Eu fui escutá-la sem muito saber o que esperar, e me apaixonei completamente pelo o que encontrei. Não é uma música esteticamente perfeita — é acompanhada por apenas um piano e a qualidade não é das melhores. Mas acredito que é isso que faz ela parecer tão pessoal. Parece quase que o vocalista está cantando diretamente para você. A letra é exatamente o que faz dessa obra tão especial.

Ele começa: I’ve been alone, surrounded by darkness, I’ve seen how heartless the world can be (Eu estive sozinho, cercado pela escuridão, eu já vi o quão sem coração o mundo pode ser). Durante o resto da canção ele suplica que você entenda que não está sozinho, mesmo que isso pareça impossível — ele entende isso. As letras não tentam esconder o sofrimento e a dor do ser humano, não tentam fazer com que o mundo pareça algo lindo e próspero. Ele não diz o que você quer escutar, e sim o que você precisa escutar: a vida é difícil, às vezes ela não faz sentido, mas você tem que fazer tudo para aguentá-la porque você não está sozinho. O amor que isso sustenta é maior que qualquer coisa.

A mensagem e a música são simples, porém servem como um conforto inimaginável para qualquer um que já se sentiu solitário e derrotado pela vida.

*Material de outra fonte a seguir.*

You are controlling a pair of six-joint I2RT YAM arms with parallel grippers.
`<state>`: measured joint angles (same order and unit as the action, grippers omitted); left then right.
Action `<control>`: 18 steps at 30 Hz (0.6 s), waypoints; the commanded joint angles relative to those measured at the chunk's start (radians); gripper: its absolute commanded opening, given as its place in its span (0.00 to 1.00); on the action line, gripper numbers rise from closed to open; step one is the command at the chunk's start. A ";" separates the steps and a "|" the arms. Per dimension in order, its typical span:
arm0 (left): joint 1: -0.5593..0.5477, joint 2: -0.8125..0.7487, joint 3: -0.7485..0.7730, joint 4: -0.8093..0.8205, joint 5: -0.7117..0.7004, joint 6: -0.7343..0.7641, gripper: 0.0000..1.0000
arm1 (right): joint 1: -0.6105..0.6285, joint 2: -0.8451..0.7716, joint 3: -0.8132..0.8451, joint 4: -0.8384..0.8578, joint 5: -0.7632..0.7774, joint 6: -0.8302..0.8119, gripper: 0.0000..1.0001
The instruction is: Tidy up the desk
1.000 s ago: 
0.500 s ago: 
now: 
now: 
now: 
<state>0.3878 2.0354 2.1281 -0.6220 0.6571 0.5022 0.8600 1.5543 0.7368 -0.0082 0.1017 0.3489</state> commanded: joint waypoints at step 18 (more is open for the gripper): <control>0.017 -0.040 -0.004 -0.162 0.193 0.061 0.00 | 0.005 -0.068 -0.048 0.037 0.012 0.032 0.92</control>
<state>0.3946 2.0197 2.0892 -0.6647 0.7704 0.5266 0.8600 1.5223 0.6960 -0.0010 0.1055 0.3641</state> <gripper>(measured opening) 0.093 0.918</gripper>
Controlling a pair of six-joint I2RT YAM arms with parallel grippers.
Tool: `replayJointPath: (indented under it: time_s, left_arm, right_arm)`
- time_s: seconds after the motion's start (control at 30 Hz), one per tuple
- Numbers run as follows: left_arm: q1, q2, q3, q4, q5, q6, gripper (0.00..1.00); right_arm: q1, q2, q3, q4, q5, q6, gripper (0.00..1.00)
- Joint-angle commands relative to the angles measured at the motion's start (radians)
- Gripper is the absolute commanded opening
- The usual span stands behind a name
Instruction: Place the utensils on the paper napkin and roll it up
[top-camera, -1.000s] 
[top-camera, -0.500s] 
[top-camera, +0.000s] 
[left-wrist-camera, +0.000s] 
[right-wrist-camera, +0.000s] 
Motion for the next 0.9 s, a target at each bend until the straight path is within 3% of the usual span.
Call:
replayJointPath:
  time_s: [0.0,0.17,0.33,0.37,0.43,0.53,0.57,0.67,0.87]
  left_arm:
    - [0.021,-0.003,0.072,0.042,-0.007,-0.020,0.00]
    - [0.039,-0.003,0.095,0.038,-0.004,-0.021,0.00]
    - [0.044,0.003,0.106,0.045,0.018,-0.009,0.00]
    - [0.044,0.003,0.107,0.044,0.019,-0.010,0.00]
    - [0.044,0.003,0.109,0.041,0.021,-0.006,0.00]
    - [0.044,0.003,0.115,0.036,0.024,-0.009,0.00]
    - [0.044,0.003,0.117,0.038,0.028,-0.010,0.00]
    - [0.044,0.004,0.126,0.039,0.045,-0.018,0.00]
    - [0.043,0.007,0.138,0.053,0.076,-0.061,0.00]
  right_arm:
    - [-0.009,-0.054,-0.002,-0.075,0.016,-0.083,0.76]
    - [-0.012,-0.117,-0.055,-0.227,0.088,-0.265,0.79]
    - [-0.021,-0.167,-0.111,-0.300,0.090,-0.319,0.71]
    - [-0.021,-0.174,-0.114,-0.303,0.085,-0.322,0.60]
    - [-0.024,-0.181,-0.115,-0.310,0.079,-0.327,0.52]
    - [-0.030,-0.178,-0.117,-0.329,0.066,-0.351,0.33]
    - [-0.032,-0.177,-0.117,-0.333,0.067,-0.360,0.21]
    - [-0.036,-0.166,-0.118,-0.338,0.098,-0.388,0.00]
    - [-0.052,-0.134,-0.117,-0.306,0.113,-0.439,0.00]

Parece bobo, mas aquela canção me tocou e transformou de uma maneira que eu não esperava. Acho até difícil colocar em palavras, e talvez esteja completamente equivocada escrevendo muito mais sobre o sentimento do que descrevendo o que eu escutava. Porém, o estudo da estética é exatamente sobre o que determinada coisa evoca dentro do ser humano, não é?

O que essa canção fez para mim foi, de uma maneira despretensiosa e clara, assegurar que tudo ficaria bem. Essa mensagem se fixou na minha mente, e Not Alone acabou se tornando quase como um curativo para as minhas dores e angústias. Acho que isso significa muito mais do que qualquer outro som ou imagem esteticamente chocantes.

Foi por isso que, quando recentemente reencontrei essa música, me senti acolhida. Obviamente, eu mudei muito dos doze anos para os dezenove, porém Not Alone ainda consegue compartilhar o mesmo recado delicado e aconchegante que eu precisei em 2013 e que eu preciso agora, em 2020. O mundo está estranho e inconstante, mesmo assim, uma coisa é certa: o ser humano está se mantendo forte por causa da doação livre de amor e coletividade. Como na música: our love is all we need to make it through (nosso amor é tudo que precisamos para superar isso) — ninguém está sozinho.